Kemkominfo bantah Polri soal penyebaran terorisme di Telegram

Menurut Kemkominfo, penyebaran konten terorisme lebih banyak terjadi melalui sosial media Twitter.

Ilustrasi aplikasi Telegram./ Pixabay.com

Pihak Kementerian Komunikasi dan Informatika (Kemkominfo) membantah adanya konten terorisme dalam aplikasi pesan instan Telegram. Hal ini membantah pernyataan aparat kepolisian, terkait penangkapan sejumlah terduga teroris, yang menyebut komunikasi jaringan teroris dilakukan melalui aplikasi ini. 

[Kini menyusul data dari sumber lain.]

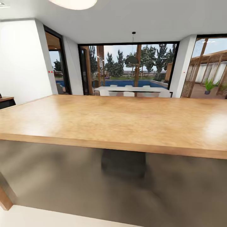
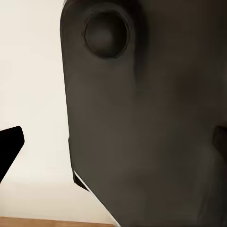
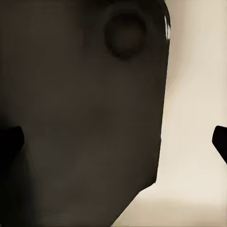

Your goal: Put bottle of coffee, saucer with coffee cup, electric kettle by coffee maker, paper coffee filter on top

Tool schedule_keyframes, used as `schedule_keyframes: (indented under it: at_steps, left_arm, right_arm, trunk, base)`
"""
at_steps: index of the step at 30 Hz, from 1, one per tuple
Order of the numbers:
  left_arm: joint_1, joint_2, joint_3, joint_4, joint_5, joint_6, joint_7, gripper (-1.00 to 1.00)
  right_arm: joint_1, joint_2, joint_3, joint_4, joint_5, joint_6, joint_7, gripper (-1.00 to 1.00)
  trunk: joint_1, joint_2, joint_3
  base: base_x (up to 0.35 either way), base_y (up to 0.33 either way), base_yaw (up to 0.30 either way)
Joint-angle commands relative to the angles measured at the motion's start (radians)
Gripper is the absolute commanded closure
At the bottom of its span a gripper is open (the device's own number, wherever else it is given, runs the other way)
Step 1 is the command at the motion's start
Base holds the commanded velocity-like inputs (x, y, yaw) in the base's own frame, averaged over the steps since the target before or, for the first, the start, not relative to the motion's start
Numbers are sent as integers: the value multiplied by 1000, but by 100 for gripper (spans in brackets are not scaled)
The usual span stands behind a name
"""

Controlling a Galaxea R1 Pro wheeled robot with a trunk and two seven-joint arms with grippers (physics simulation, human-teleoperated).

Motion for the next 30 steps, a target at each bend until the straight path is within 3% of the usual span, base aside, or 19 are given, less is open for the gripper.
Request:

Direktur Jenderal Aplikasi dan Informatika Kemkominfo, Samuel Abrijani Pangerapan, mengatakan penyebaran konten terorisme didominasi di media sosial Facebook, Instagram, dan Twitter. Namun sejak September 2019, konten radikal lebih banyak disebarkan melalui aplikasi Twitter.

"Sejak awal September hingga 16 Oktober, 69 konten radikalisme dan terorisme tersebar di Twitter," kata Samuel saat dikonfirmasi, Jumat (18/10).

Dia menjelaskan, Kemkominfo telah memblokir 3.128 konten radikalisme dan terorisme. Konten-konten tersebut paling banyak tersebar pada Maret 2019, yang totalnya mencapai 1.202.

"Semua konten berbau radikal dan terorisme itu sudah kami tangani," kata Samuel.